→ **Work task**: Please reproduce exactly the lines from the start of the records through the one containing "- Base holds", and nothing more.

→ **Stored data**:
((

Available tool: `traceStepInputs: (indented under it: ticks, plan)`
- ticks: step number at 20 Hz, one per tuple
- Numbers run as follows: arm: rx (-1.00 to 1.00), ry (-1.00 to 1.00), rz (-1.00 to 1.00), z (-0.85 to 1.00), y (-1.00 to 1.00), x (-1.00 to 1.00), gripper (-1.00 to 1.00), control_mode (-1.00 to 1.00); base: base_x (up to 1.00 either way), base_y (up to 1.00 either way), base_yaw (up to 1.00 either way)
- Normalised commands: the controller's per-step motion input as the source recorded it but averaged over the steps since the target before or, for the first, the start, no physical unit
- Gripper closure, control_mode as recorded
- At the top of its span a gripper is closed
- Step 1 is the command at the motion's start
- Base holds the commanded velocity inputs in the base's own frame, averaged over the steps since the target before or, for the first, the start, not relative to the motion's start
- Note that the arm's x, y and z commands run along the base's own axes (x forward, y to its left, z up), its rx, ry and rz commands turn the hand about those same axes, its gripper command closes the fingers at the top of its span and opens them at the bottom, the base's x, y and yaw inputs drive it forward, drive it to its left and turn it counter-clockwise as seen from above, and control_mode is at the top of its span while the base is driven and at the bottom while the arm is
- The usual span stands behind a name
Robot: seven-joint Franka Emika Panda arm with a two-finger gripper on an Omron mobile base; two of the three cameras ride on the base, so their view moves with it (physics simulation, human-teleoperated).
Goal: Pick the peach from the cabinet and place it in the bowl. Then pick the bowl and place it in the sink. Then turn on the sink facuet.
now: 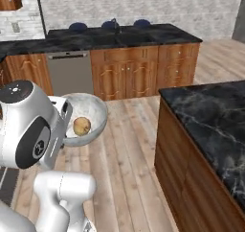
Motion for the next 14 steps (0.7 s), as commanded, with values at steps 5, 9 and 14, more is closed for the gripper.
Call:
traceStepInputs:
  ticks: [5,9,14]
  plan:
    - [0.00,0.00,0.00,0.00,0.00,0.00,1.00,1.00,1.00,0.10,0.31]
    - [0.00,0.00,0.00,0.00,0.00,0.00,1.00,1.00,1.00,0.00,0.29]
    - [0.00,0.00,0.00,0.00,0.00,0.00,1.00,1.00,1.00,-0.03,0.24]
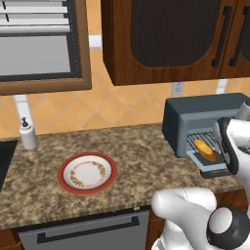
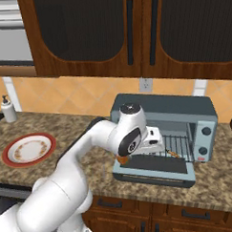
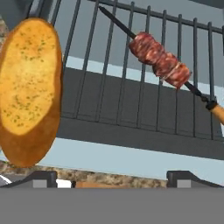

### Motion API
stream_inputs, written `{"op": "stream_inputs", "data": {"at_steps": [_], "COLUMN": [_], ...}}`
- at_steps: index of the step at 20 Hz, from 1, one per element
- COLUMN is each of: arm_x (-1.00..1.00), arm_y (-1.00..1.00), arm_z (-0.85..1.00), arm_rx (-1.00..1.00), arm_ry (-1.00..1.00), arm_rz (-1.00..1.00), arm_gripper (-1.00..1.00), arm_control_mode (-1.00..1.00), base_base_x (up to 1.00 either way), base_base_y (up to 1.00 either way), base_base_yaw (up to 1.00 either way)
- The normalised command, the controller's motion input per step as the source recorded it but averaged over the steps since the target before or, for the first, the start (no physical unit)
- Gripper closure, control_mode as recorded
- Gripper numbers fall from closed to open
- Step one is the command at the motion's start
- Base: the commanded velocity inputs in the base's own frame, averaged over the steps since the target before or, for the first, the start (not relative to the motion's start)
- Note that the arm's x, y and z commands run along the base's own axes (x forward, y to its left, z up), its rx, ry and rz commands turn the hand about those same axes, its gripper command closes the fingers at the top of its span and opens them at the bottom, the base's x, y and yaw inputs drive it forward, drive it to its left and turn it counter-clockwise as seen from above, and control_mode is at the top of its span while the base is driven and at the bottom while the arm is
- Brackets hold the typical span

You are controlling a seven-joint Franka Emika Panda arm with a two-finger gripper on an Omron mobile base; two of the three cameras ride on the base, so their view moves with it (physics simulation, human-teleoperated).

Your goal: Pick up the kebab skewer and baguette bread, and place them inside the toaster oven. Close the toaster oven door and start by setting the timer.

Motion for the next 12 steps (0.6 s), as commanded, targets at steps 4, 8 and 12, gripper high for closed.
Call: {"op": "stream_inputs", "data": {"at_steps": [4,8,12], "arm_x": [-0.44,-0.18,-0.11], "arm_y": [0.12,-0.01,-0.01], "arm_z": [-0.15,-0.01,0.0], "arm_rx": [-0.11,-0.02,0.0], "arm_ry": [-0.02,0.01,0.05], "arm_rz": [0.0,-0.09,-0.15], "arm_gripper": [-1.0,-1.0,-1.0], "arm_control_mode": [-1.0,-1.0,-1.0], "base_base_x": [0.0,0.0,0.0], "base_base_y": [0.0,0.0,0.0], "base_base_yaw": [0.0,0.0,0.0]}}
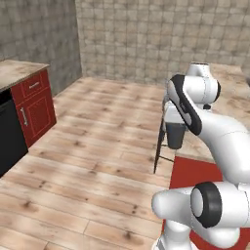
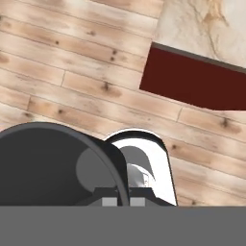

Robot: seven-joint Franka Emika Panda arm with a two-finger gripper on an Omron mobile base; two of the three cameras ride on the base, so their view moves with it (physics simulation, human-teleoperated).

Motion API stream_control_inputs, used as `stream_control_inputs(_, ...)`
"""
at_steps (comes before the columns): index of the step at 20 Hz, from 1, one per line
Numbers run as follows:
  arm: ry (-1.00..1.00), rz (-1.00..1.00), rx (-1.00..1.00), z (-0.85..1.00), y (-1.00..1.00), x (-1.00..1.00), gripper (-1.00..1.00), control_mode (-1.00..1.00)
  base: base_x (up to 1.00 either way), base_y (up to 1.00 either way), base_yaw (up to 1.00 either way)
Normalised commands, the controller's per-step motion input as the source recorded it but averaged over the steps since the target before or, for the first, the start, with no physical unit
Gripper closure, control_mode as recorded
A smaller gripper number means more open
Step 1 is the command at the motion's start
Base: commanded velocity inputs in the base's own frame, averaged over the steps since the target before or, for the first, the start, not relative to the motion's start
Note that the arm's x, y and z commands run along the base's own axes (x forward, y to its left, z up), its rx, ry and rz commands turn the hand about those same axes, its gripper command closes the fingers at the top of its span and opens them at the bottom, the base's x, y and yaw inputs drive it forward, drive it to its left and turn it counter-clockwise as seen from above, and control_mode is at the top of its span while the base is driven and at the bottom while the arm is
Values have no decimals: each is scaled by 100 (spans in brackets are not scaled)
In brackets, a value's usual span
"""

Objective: Pick the kettle and glass cup and place them in the sink. Then turn on the water.

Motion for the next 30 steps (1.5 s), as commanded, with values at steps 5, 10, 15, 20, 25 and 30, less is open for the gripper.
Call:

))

→ **Response**:
Available tool: `traceStepInputs: (indented under it: ticks, plan)`
- ticks: step number at 20 Hz, one per tuple
- Numbers run as follows: arm: rx (-1.00 to 1.00), ry (-1.00 to 1.00), rz (-1.00 to 1.00), z (-0.85 to 1.00), y (-1.00 to 1.00), x (-1.00 to 1.00), gripper (-1.00 to 1.00), control_mode (-1.00 to 1.00); base: base_x (up to 1.00 either way), base_y (up to 1.00 either way), base_yaw (up to 1.00 either way)
- Normalised commands: the controller's per-step motion input as the source recorded it but averaged over the steps since the target before or, for the first, the start, no physical unit
- Gripper closure, control_mode as recorded
- At the top of its span a gripper is closed
- Step 1 is the command at the motion's start
- Base holds the commanded velocity inputs in the base's own frame, averaged over the steps since the target before or, for the first, the start, not relative to the motion's start

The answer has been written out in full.